[INPUT RECORDS — start]

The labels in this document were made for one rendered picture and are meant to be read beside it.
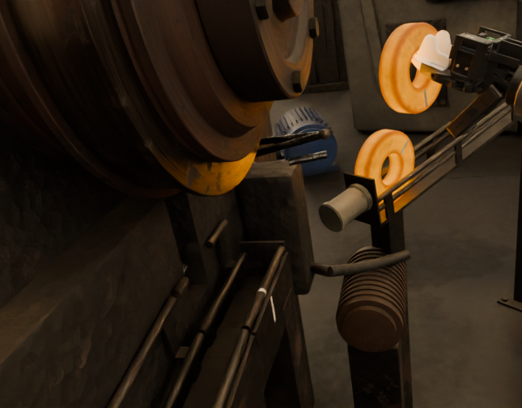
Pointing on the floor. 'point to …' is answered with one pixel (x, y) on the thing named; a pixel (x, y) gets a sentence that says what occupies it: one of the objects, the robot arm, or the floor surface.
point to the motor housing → (374, 330)
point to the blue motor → (297, 121)
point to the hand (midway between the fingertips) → (413, 57)
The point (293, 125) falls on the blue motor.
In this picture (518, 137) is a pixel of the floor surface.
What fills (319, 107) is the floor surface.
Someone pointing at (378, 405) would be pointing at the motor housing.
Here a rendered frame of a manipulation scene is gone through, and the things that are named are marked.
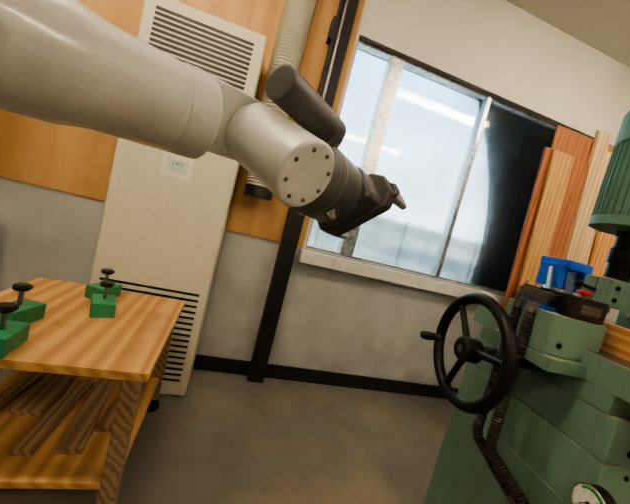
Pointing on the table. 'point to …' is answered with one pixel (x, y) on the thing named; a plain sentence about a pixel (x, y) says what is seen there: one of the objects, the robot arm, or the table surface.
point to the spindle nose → (624, 255)
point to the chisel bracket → (618, 294)
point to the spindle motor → (627, 179)
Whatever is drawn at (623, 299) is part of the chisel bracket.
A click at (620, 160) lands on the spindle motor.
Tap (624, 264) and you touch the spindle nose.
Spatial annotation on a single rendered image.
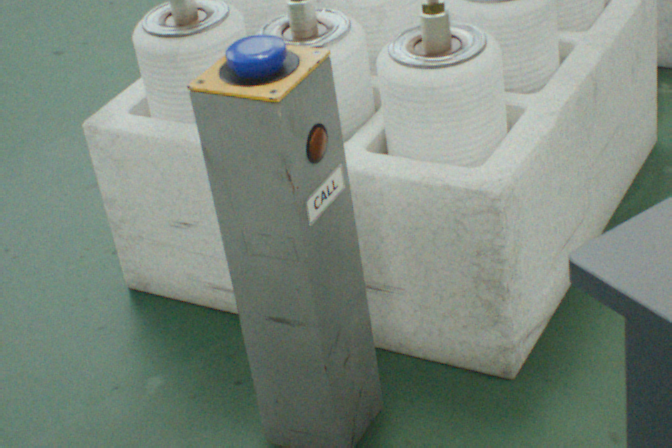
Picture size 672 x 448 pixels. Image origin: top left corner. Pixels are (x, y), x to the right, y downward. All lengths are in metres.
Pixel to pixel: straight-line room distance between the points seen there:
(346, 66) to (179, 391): 0.30
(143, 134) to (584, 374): 0.41
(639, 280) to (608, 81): 0.52
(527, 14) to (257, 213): 0.31
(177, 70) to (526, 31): 0.29
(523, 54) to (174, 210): 0.33
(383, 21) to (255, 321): 0.31
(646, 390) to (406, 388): 0.40
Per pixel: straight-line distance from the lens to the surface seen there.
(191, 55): 1.05
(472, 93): 0.94
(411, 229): 0.96
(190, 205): 1.08
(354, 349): 0.94
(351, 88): 1.00
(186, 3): 1.07
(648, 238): 0.65
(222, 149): 0.83
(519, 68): 1.04
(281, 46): 0.81
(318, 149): 0.83
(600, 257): 0.63
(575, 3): 1.15
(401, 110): 0.95
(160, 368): 1.09
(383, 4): 1.07
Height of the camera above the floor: 0.67
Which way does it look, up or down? 32 degrees down
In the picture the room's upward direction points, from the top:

[INPUT RECORDS — finish]

DIRECTIONS
What you should produce is an exact copy of the records, with the pictures left out.

ANSWER TO THIS EXERCISE
The labels in this document were made for one rendered picture and are meant to be read beside it.
Pointing on the floor. 'point to …' is answered with one pixel (x, y) on the thing named; a pixel (x, y) gets a sentence that says what occupies it: one of the objects, the robot arm, or the floor surface.
point to the motor housing → (374, 330)
point to the blue motor → (297, 121)
point to the hand (midway between the fingertips) → (413, 57)
The point (293, 125) falls on the blue motor.
In this picture (518, 137) is a pixel of the floor surface.
What fills (319, 107) is the floor surface.
Someone pointing at (378, 405) would be pointing at the motor housing.
Here a rendered frame of a manipulation scene is gone through, and the things that are named are marked.
Pointing on the table. 'point to …' is answered with one pixel (x, y) on the thing named; a plain sentence about a pixel (x, y) says what is seen there: one of the objects, the robot arm, or the table surface.
point to the spindle nose → (624, 255)
point to the chisel bracket → (618, 294)
point to the spindle motor → (627, 179)
Whatever is drawn at (623, 299) is part of the chisel bracket.
A click at (620, 160) lands on the spindle motor.
Tap (624, 264) and you touch the spindle nose.
Spatial annotation on a single rendered image.
Picture size 672 x 448 pixels. Image origin: top left corner. Pixels are (x, y), x to the right, y downward. All lengths are in metres.
Pixel to pixel: straight-line room distance between the points seen there:
(346, 66) to (179, 391): 0.30
(143, 134) to (584, 374): 0.41
(639, 280) to (608, 81): 0.52
(527, 14) to (257, 213): 0.31
(177, 70) to (526, 31): 0.29
(523, 54) to (174, 210): 0.33
(383, 21) to (255, 321): 0.31
(646, 390) to (406, 388): 0.40
Per pixel: straight-line distance from the lens to the surface seen there.
(191, 55): 1.05
(472, 93): 0.94
(411, 229): 0.96
(190, 205): 1.08
(354, 349): 0.94
(351, 88): 1.00
(186, 3): 1.07
(648, 238): 0.65
(222, 149): 0.83
(519, 68): 1.04
(281, 46): 0.81
(318, 149): 0.83
(600, 257): 0.63
(575, 3): 1.15
(401, 110): 0.95
(160, 368): 1.09
(383, 4): 1.07
Height of the camera above the floor: 0.67
Which way does it look, up or down? 32 degrees down
In the picture the room's upward direction points, from the top:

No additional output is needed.